PROBLEM TO SOLVE →
Write out the lines from the top of the material through the line with "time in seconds", exactly and with nothing added.
Segment Start: RAW DATA
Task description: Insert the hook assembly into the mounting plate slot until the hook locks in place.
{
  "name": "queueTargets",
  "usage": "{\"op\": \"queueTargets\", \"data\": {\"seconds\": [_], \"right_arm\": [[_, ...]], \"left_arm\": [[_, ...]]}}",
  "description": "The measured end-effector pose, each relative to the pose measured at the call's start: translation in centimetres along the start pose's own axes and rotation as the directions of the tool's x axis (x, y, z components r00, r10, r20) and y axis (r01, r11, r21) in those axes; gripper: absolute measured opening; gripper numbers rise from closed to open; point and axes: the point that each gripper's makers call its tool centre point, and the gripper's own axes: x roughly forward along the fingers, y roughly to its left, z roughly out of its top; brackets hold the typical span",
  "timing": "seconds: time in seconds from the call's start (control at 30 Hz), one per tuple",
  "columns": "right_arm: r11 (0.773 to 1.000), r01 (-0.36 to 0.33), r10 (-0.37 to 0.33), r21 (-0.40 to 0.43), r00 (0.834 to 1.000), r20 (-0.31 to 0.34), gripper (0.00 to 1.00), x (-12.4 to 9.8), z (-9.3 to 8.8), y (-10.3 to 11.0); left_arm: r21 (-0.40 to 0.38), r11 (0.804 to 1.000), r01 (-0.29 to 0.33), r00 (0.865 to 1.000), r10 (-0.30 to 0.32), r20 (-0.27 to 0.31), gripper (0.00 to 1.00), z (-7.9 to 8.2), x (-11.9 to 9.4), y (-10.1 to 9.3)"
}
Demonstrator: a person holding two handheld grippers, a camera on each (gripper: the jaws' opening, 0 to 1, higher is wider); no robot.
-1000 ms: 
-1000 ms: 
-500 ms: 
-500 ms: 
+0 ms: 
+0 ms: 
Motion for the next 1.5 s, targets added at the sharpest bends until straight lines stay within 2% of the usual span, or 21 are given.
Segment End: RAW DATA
FINISHED EXERCISE →
Task description: Insert the hook assembly into the mounting plate slot until the hook locks in place.
{
  "name": "queueTargets",
  "usage": "{\"op\": \"queueTargets\", \"data\": {\"seconds\": [_], \"right_arm\": [[_, ...]], \"left_arm\": [[_, ...]]}}",
  "description": "The measured end-effector pose, each relative to the pose measured at the call's start: translation in centimetres along the start pose's own axes and rotation as the directions of the tool's x axis (x, y, z components r00, r10, r20) and y axis (r01, r11, r21) in those axes; gripper: absolute measured opening; gripper numbers rise from closed to open; point and axes: the point that each gripper's makers call its tool centre point, and the gripper's own axes: x roughly forward along the fingers, y roughly to its left, z roughly out of its top; brackets hold the typical span",
  "timing": "seconds: time in seconds from the call's start (control at 30 Hz), one per tuple",

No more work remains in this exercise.